While the film does portray a lot of violence, it doesn’t play up the sensational and over the top scenes in order to shock audiences. Instead, Scorsese carefully and faithfully lays bare the web of crime and corruption that was at the heart of the mob’s grip on Las Vegas.
The gambling world is full of strange and twisted characters. From the strutting high rollers who are convinced they’re going to win big to the small time hustlers who are trying to make their way up the ranks, the people at a casino share one common trait: they’re all looking for a quick buck.

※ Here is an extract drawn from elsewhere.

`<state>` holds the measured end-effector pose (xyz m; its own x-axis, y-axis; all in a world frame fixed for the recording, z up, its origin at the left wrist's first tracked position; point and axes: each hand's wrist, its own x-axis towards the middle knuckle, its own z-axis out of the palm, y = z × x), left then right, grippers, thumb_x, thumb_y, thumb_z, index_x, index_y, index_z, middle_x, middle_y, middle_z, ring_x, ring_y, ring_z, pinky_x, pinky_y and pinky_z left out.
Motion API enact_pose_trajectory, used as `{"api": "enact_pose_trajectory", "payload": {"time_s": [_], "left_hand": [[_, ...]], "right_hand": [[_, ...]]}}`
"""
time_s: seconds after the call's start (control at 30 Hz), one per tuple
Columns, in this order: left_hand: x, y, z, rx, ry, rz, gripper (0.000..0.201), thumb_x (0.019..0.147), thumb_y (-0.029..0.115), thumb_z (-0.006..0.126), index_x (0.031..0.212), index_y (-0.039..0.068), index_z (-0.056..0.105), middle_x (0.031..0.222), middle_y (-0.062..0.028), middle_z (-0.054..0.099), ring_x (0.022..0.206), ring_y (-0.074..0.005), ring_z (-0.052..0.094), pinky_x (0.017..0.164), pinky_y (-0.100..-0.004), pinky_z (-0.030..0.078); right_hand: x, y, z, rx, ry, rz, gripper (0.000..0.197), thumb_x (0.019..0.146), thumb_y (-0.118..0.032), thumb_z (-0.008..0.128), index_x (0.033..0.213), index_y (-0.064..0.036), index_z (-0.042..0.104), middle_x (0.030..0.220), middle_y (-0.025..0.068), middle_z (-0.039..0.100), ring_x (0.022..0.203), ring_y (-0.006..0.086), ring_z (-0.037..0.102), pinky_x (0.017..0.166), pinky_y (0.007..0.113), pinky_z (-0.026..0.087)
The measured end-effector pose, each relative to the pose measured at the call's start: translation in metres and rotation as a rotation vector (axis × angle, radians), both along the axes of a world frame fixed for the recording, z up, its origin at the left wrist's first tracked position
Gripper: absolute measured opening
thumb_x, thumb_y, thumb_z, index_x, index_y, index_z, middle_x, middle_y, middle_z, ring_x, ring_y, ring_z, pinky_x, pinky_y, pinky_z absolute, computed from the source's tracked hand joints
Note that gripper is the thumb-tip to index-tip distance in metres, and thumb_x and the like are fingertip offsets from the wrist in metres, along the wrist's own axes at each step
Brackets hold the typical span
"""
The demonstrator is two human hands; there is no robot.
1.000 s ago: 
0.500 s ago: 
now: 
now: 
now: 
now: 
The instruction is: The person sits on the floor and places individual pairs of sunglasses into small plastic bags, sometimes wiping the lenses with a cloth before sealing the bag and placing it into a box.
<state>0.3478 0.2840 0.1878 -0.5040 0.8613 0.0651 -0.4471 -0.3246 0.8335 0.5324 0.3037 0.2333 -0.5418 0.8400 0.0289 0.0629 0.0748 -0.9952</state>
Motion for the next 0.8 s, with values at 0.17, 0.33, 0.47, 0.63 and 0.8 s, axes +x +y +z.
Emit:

In fact, most casinos are built with this goal in mind. It’s why they’re usually designed with a labyrinthine layout, making it difficult to find your way from one end of the casino to the other. This is done in order to keep you from leaving the premises to meet your basic needs, such as getting food and water. Instead, you’ll be forced to walk past a dozen more opportunities to gamble.
Another way that casinos manipulate people is by giving out free alcohol. This is because they know that heavy drinking can lower a person’s inhibitions and cloud their judgment, which makes them more likely to continue gambling even when the odds are against them. This behavior is known as reinforcement and is a core component of the marketing strategy of many casinos.
Casino is also able to lure customers in by offering complimentary meals and rooms at their adjoining hotels. These incentives, along with the opulent decor and sounds of coins clinking slots, create an atmosphere that is intoxicating for most people. This is why it’s important for a person to separate their gambling money into envelopes for each day and only use the funds they can afford to lose.
In the end, the most dangerous thing about a casino is how it makes normal people who work hard and make reasoned financial decisions on a daily basis throw hundreds or thousands of dollars away based on the roll of the dice, spin of the wheel, or draw of the cards. The sunk cost fallacy is at work in these cases, as people try to recover their losses by continuing to gamble. This is how the house always wins.